Le sport n’a jamais été sa priorité, mais les temps changent au Vatican. Le plus petit Etat au monde s’est doté au début de l’année de sa première fédération sportive, dédiée à l’athlétisme. Un premier pas vers la création souhaitée d’un comité national olympique.
Une délégation du Vatican défilera-t-elle un jour à la cérémonie d’ouverture des Jeux olympiques ? Peut-être. Aux Jeux de Paris 2024 ? Possible. Le ministre des Sports du Saint-Siège, Monseigneur Melchor Sanchez de Toca, y travaille. Présent la semaine passée à Monaco pour le Forum international Peace and Sport, il l’a expliqué à FrancsJeux.
FrancsJeux : Fait-on du sport au Vatican ?
Melchor Sanchez de Toca : Nous avons une petite réalité sportive. Modeste, certes, mais réelle. Nous avons créé en janvier 2019 notre première fédération, Athletica Vaticana, pour l’athlétisme. J’en suis le président. Nous pratiquons aussi le football, le taekwondo, le cricket. Avec cinq ou six de ces réalités sportives, nous pourrions constituer un comité national olympique. Et pouvoir défiler, un jour, aux Jeux olympiques. Nous ne voulons pas lutter pour les médailles. Notre comité olympique serait surtout symbolique. Mais cela permettrait de montrer que les valeurs de l’olympisme peuvent être partagées par les chrétiens.
Quels rapports entretenez-vous avec les grandes organisations sportives internationales, dont le CIO ?
Le conseil pontifical, le gouvernement du Saint-Siège, possède un ministère de la Culture et du Sport. Je m’occupe du sport. Depuis 5 ans, nous entretenons des relations avec le CIO, le comité olympique italien (CONI), le comité international paralympique (IPC), les fédérations internationales… J’ai été invité par le CIO aux Jeux de Rio 2016. Aux Jeux d’hiver de PyeongChang 2018, le Vatican a été invité pour la première fois au titre d’observateur.
Que recherchez-vous auprès du mouvement sportif international ?
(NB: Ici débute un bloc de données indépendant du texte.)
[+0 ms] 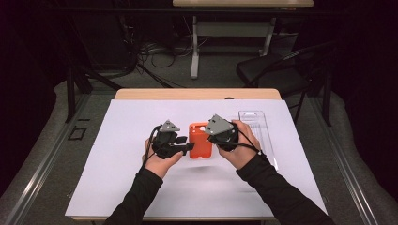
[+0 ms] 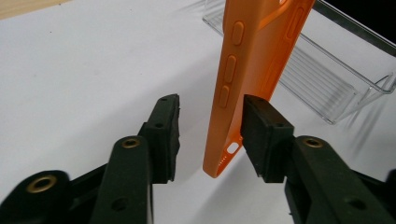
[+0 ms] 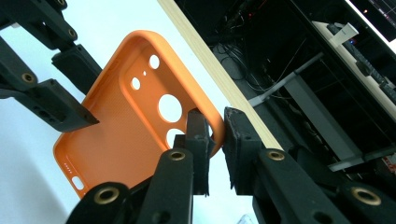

Je crois qu’il est devenu important de créer des relations entre les communautés religieuses et les grandes organisations sportives. Il n’est pas question de faire du prosélytisme, mais nous voulons servir les hommes et les femmes de notre temps. Il faudrait mieux travailler ensemble. Le sport peut aider les communautés religieuses à combattre les pathologies de la religion, dont le fondamentalisme. Dans l’autre sens, la religion peut aider le monde du sport en lui apportant des vitamines éthiques et morales.
Vous pensez qu’il en a aujourd’hui grand besoin ?
Le sport professionnel est devenu une industrie et un énorme marché. Nous devons en tenir compte. Les gens sont très attirés par le spectacle du sport. Cela veut dire que le sport touche quelque chose de profond chez l’individu. Mais il faut aider cette industrie à se doter d’un code de régulation éthique, en mettant toujours la personne au centre du sport. Le sport doit être un moyen, pas une fin. Une voix extérieure au monde du sport, comme celle de l’église, peut aider à repositionner les valeurs fondamentales du sport.
Comment le CIO accueille-t-il votre projet de création d’un comité national olympique du Vatican ?
Nos rapports avec le CIO sont excellents. Nous avons des échanges constants. Mais nous voudrions donner plus de stabilité à ces relations, dans la perspective de la création d’un comité olympique du Vatican.
Votre projet de création d’un comité national olympique est-il à court ou long terme ?
Je dirais à moyen terme. Nous avons commencé par l’athlétisme. J’ai profité de ma venue à Monaco, au Forum Peace and Sport, pour me rendre au siège de World Athletics. Nous avons débuté des discussions pour l’affiliation de notre fédération. Elle est encore modeste, nous aurons peut-être 90 licenciés en début d’année prochaine. Mais si nous obtenons la reconnaissance par une fédération internationale, le processus sera plus facile avec les autres. Lorsque nous aurons cinq disciplines sportives affiliées à leurs fédérations internationales respectives, nous pourrons penser à la constitution d’un comité national olympique.
Le Vatican défilera-t-il à la cérémonie d’ouverture des Jeux de Paris 2024 ?
Cela me semble réaliste, même s’il faut résoudre des difficultés de nature légale. Nous avons quelques nœuds à démêler, le Vatican n’étant pas un pays comme les autres. La citoyenneté vaticane existe, mais elle est reliée à la fonction. Le Vatican recense actuellement 600 citoyens et 823 résidents. Composer avec ces particularités constitue un défi, certes, mais un défi intéressant pour tout le monde car il faudra savoir se monter créatifs.